Nach einer Studie soll Alkohol – wohldosiert – den Erfolg im Berufsleben steigern. Dies behaupten die Ökonomen Björn Frank, Justus Haucap und Annika Herr von der Universität Düsseldorf in einem Aufsatz. Das wird sicherlich jeden Arbeitgeber erfreuen, schließlich ist Alkohol an der Arbeitsstelle ein Kündigungsgrund.

Man stelle sich vor, angeheitert auf der Arbeit zu erscheinen und dem Chef zu sagen, dass alles in Ordnung sei – schließlich sei man in diesem Zustand jetzt wesentlich erfolgreicher im Job. Dabei sollte allen Menschen bekannt sein, welche negativen Folgen Alkohol hat. Zumindest wenn es um Leistung geht. Und wir reden hier nicht vom Partymachen.

Die Wissenschaftler sagen aber, dass Alkohol in Maßen ein Wahrheitsbeschleuniger sei. Und dies käme zum Beispiel in einem Bewerbungsgespräch ganz gut, wenn sich Bewerber und Arbeitgeber bei einem Umtrunk kennenlernen. Denn Vertrauen ist das höchste Gut. Und wenn Alkohol demnach alle Wahrheiten auf den Tisch lege, wäre das sicherlich sinnvoll. Vor allem für die Arbeitgeberseite. Die Wissenschaftler wollten herausfinden, wie Alkoholkonsum und Vertrauen miteinander in Verbindung stehen. Dafür griffen sie auf Daten der World Value Survey zurück, eine der umfangreichsten Datenbanken in der Sozialwissenschaft. Nun stellt sich die Frage, wie man „wohldosierten“ Alkoholkonsum definiert.
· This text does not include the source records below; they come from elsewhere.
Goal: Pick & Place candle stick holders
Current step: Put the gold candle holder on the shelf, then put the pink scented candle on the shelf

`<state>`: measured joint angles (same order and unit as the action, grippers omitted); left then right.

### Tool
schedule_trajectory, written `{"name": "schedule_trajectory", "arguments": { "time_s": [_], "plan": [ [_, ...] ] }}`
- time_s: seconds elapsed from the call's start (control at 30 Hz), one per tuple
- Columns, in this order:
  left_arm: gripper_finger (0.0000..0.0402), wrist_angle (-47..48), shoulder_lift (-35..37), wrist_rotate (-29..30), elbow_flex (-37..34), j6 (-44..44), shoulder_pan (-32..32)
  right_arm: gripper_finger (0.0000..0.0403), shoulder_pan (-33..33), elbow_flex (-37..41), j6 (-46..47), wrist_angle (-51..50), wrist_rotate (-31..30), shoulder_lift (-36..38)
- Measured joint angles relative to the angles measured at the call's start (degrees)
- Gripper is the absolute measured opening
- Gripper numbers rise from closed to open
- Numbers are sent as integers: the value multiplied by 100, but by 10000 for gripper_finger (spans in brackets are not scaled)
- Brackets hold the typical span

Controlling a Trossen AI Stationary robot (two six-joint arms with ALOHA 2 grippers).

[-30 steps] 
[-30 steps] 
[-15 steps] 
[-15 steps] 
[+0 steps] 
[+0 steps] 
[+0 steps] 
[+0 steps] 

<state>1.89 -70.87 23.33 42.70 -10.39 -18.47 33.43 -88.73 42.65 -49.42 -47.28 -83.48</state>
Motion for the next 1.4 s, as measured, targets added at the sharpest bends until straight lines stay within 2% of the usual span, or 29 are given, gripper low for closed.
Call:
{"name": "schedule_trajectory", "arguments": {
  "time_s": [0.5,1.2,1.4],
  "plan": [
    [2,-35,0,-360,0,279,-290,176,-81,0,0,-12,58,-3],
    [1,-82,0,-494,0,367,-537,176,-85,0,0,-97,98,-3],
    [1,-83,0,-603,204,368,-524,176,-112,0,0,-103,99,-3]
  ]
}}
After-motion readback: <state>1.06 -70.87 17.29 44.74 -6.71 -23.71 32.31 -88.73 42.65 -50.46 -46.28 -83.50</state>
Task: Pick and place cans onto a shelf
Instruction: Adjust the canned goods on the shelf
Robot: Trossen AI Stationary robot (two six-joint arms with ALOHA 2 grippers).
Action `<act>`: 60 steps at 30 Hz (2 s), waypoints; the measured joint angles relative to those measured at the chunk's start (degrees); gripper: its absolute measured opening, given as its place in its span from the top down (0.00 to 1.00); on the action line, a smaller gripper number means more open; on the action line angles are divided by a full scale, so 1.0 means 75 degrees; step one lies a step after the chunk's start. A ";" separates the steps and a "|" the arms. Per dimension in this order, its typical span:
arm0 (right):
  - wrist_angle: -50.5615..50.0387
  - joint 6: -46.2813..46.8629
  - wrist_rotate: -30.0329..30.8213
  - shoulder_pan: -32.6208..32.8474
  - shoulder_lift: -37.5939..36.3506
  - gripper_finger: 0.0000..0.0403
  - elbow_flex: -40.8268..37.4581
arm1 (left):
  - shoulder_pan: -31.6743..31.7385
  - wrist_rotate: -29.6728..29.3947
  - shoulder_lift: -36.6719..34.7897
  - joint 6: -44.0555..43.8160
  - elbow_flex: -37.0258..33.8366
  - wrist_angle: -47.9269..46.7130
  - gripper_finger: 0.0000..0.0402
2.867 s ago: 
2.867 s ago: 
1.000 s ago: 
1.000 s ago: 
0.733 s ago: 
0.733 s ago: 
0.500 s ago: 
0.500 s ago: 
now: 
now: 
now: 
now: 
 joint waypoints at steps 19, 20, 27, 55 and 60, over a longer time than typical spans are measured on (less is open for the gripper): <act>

Im Großen und Ganzen kommt die Studie zum Schluss, dass Alkohol sich in westlichen Ländern als eine Art soziale Norm etabliert. Jeder, der diese Norm praktiziert, ist in der Lage sich ein Netzwerk aufzubauen, das einem auf der Karriereleiter aufzusteigen ermöglicht. Ein Glas mit dem Arbeitgeber zu heben, kann sich also durchaus lohnen. Dennoch bleibt diese These in einer Zeit des Komasaufens und des zunehmendem Alkoholismus eine diskutable. Aber ein Bier geht immer, oder?